Green, who retired in 2002, and his wife of 43 years, Linda, now split their time between a home on Manasota Key and a summer place in Bigfork, Montana. He has devoted his retirement to enriching the community, currently serving on the board of the Sarasota Orchestra and the Hermitage Artist Retreat. He’s also involved with Jewish Family and Children Services.
Over breakfast at a Venice diner, Green recalled what he learned playing a major role for decades at one of the world’s most successful companies.
“They talk about the 36 righteous men of the world—my father was one of them, an incredible person. And so was my mom, who was a social worker. My father had a work ethic that probably influenced me more than anything. He had an electric typewriter, one of the very early ones, and he’d be sitting in his study working on his sermons. As a kid, I remember standing outside listening to the click, click, click. I’d watch him take the piece of paper out and work on every word and then put the paper back in and work on every word again. His manuscripts were full of edits. He wanted to be perfect in what he said and how he said it.”
“McDonald’s was an incredible experience because they really valued the individual and they wanted you to make a difference no matter what level of the organization you were in. It was a company where you could go out, work hard, make mistakes—just don’t make the same mistake twice —and succeed. Not a lot of Ph.D.s, not a lot of people with advanced degrees. It was people who grew up in the trenches.”
“Even though I was in the marketing department, I worked at least a week every year in the restaurant. Most people did. It was expected that you knew at least a little bit about operations. Part of my job was talking to restaurant owners and co-ops about marketing. But If I walked in the door and the restaurant had just gotten slammed with a school bus full of kids, I wasn’t going to talk marketing. I was going to get behind the counter and drop fries or draw drinks. And because I was able to do that, my credibility went up.”
“I came to understand how important campfire stories are in big institutions. For instance, at McDonald’s, if there was a little man in the parking lot picking up cigarette butts you knew you were in trouble, because that was [McDonald’s founder] Ray Kroc. There was a time when Ray went into a restaurant that was filthy, and he jumped on top of a table and yelled out, ‘Ladies and gentlemen, you are not getting what McDonald’s is best at. This restaurant is now closed. Please come back tomorrow; it will be a lot better.’ That kind of story, just like fireweed, spreads throughout an organization. Every great company, whether Walt Disney or Steve Jobs at Apple, has this kind of institutional story that goes around and tells you what the culture is about.”

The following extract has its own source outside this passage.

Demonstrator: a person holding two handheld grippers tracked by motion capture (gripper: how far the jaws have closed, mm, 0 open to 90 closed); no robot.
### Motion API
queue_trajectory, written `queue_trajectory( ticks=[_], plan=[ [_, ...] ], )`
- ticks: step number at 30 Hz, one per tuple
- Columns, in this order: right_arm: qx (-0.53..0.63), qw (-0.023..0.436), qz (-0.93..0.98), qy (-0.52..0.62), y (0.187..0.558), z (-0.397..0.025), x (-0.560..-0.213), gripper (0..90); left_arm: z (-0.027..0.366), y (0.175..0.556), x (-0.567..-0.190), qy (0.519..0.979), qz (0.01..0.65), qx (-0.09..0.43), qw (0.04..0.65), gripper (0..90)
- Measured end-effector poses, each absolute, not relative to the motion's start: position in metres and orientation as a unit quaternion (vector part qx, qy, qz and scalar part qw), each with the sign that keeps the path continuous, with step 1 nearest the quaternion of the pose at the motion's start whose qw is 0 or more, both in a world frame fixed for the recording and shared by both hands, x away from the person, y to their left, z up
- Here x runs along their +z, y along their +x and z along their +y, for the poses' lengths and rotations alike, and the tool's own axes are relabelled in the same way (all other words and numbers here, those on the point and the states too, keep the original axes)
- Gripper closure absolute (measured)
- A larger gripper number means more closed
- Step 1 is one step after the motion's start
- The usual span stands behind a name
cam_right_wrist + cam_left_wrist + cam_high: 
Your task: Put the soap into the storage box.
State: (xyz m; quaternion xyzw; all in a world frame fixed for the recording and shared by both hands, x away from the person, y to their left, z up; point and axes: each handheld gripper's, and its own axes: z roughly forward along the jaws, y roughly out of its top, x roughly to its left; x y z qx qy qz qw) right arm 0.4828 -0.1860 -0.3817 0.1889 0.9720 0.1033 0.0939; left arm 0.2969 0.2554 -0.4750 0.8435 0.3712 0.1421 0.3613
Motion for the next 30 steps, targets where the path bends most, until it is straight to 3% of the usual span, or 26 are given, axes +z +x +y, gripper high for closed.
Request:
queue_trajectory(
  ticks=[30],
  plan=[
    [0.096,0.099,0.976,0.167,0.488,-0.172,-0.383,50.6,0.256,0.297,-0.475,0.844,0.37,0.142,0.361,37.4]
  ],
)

“Successful marketing is absolutely dependent on having a great product, a product that customers like and value. McDonald’s always had that operational focus. You would go back into the kitchens at headquarters and there would be Fred Turner [CEO after Kroc] tasting the salt that was going to go on the French fries and he would go ‘Arghh, I don’t like this, it’s too salty.’ It wasn’t micromanagement; it was the intense operational focus that they had that created consistency.”
“In marketing, I learned that the two aspects in which you communicate with people are rational and emotional. If you just stay on the rational side, you’ll never establish a great relationship with people. So some of our great commercials were tear-jerkers that touched your heart. It’s what made us part of the family and part of the conversation. Just when the menu started getting a little boring, the next campaign would come out … ‘Two all-beef patties, special sauce, lettuce, cheese, pickles, onions on a sesame seed bun,’ and people would go, ‘Oh, yes!’”
“Nothing can take the place of being passionate, persistent and honest about the company and its products. When I started on my career I worried about my next promotion, my next pay raise, my next office space. Often I would second guess an action before taking it because I wondered how it would affect my career. I found out that I was worrying about false goals. Promotions, raises, bigger offices are rewards, not goals. Demonstrating over time that you have a quality work ethic, an ability to get important tasks accomplished and playing well with talented co-workers will get you those rewards much faster than worrying about the rewards themselves.”
“I’m a big believer in having passions outside of work. For me, it was flying and nature. For 15 to 20 years, on almost every weekend from spring to fall, my wife and two sons and I would go canoeing. We’d camp Friday and Saturday nights and come home Sunday. I worked incredibly hard, was the first person in the office in the morning and the last person to leave at night, but on Friday’s McDonald’s had a half-day and was good about saying, ‘Get out.’ And I did, which allowed me to have memorable experiences with my family.”